Author: Geoff Harvey
The English Point trail system runs on roughly 300 acres of public land managed by the U.S. Forest Service. Many residents and many more visitors to the Hayden Lake Watershed frequent the locale; they value the exposure to nature that it offers and its proximity to the Coeur d’Alene area.
English Point is isolated from other public lands well outside the boundaries of the nearby Coeur d’Alene National Forest. Surrounded by private holdings, two sides of the parcel border the strip of development to the south and east along the Hayden Lake shore. Its western side is adjacent to residential parcels of a couple of acres and more. Other small pieces of federally-managed land dot the valley between the Coeur d’Alene and the Selkirk Mountains. But the English Point Parcel is one of two developed for public use.
Threatened by Sell-off, Protected by Public Support
In 2006, President George W. Bush’s administration floated the idea to sell off the isolated parcels outside the national forest boundaries.  English Point was on the list, and a public outcry arose. The idea quickly disappeared from the lips of even its most ardent advocates. Clearly, the public cherished this open space.  Here, a leisurely hike, horseback ride, mountain bike, or winter snowshoeing is a short drive from the Coeur d’Alene Area. In the hearts of the public, the benefit of English Point’s woods and trails far outweighs the value of the land when converted to subdivision or urban sprawl.
In recent years, the Idaho Trails Association and Back Country Horsemen, working with the Forest Service, have maintained the miles of trails. Through ITA trail clean-up projects, volunteers remove tread-obstacles and brush back encroaching vegetation.
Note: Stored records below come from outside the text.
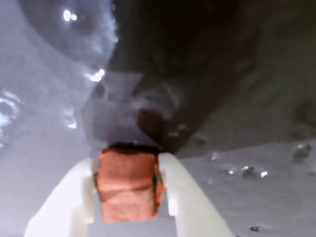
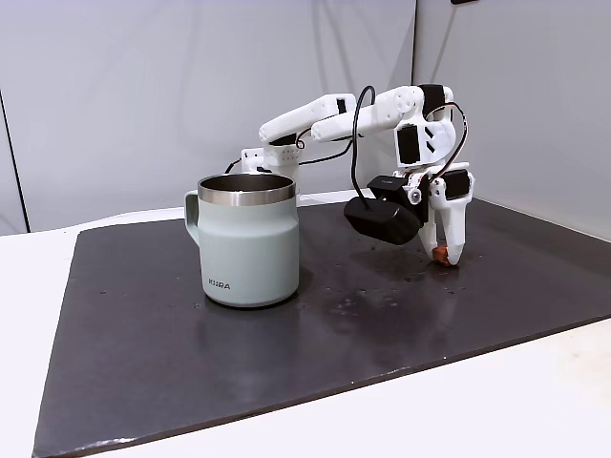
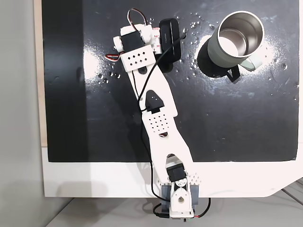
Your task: Grasp a cube and put it in the cup.
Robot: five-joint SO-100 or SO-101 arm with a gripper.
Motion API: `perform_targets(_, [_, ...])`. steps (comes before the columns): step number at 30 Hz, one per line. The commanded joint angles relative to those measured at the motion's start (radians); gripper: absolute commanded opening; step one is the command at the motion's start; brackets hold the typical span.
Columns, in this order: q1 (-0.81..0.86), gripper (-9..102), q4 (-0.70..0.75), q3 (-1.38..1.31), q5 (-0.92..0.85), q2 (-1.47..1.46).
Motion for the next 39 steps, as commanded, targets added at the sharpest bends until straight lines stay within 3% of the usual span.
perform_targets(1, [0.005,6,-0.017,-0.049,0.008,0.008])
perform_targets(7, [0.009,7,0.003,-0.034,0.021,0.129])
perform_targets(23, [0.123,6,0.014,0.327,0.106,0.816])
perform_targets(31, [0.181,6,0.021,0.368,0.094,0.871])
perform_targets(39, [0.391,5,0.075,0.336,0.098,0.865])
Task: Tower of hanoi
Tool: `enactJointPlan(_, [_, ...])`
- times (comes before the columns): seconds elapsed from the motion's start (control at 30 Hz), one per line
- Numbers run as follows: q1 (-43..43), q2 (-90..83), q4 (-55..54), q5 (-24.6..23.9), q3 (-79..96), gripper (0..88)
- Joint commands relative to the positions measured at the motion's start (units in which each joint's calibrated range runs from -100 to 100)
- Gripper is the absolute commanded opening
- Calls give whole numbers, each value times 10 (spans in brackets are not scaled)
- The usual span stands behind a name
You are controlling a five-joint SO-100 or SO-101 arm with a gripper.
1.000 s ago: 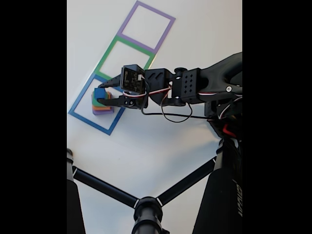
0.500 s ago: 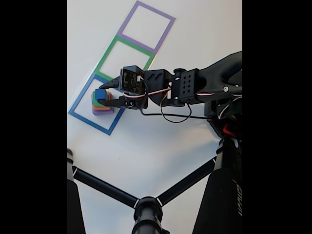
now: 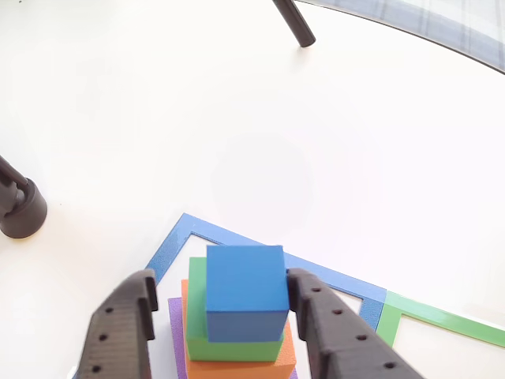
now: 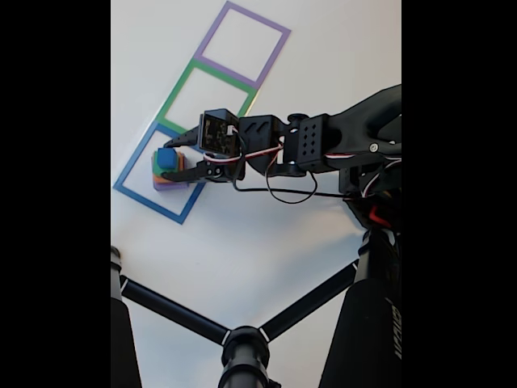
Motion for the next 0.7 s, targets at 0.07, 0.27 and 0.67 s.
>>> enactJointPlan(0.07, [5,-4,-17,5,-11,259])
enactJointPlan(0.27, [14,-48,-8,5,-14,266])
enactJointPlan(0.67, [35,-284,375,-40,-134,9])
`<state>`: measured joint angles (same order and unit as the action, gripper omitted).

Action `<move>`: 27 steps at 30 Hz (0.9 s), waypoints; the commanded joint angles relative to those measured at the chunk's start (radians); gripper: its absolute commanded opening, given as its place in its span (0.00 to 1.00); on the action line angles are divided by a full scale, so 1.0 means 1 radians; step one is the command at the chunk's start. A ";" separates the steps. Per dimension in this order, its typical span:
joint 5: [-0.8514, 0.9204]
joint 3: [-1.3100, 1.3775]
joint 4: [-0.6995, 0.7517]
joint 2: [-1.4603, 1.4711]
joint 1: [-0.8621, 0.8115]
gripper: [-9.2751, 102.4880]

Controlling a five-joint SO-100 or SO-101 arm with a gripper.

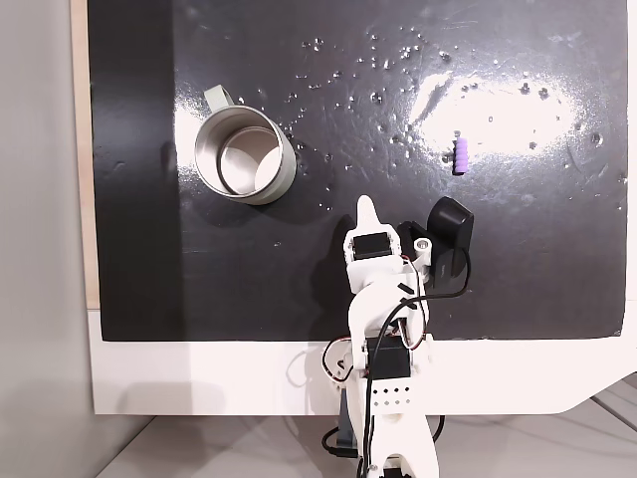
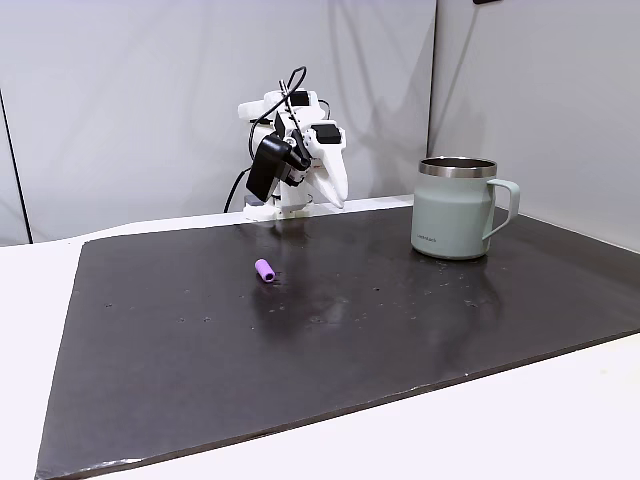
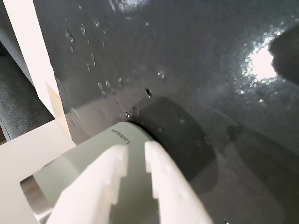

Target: Grasp a pengrip and put it in the cup.

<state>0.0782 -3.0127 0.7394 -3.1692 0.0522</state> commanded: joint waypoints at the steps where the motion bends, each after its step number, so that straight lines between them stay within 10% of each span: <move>1: 0.005 0.006 0.002 -0.008 0.003 0.08; 27: 0.785 0.759 0.617 0.242 -0.147 0.08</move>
<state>0.7762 -2.4053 1.3269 -3.0250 -0.0552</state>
They remove deadfalls, clean out water bars, improve drainage, clean off the three bridges, and pick up litter. Ordinary citizens take shovel, Pulaski, trimmers, and chainsaws in hand to maintain and improve the trails. These voluntary efforts keep the trails in excellent shape.
Forest Management: Fire Suppression Raises Fire Risk
Over the years, the forest of English Point has fallen into poor health. It is increasingly becoming a forest fire hazard. Long-term fire suppression is responsible for much of the problem. Without, small ground fires would have consumed brush and fallen trees, limiting fuel and thus preventing large forest fires. They would have helped to control insect pests and provided nutrients to the surviving trees.
The first peoples of the area had a sense for the value of burning. They set fires every few years to improve the habitat of the game they hunted.  The large, healthy trees with thick fire-resistant bark – Ponderosa Pine, Douglas fir, and larch – weathered these fires unscathed, leaving a fairly open forest dominated by relatively few large trees per acre. Fire suppression has allowed brush and fire-intolerant, but shade-tolerant white fir and hemlock to grow. Deadfall and litter loads have increasingly built up, raising the potential for a massive fire. The situation is hardly unique to English Point; many places in the Coeur D’Alene and other National Forests experience the same.
Forest Management: Silvicultural Treatment Can Reduce Fire Risk
In much of the forest, the Forest Service can correct this decades-long management error by periodic controlled burns. However, at English Point, this is an approach the Forest Service dare not exercise. Escape of a controlled burn on most of the forest is, at most, an embarrassment. In contrast, escape of a fire at English Point into the multimillion-dollar real estate near the lake would be economically and politically devastating.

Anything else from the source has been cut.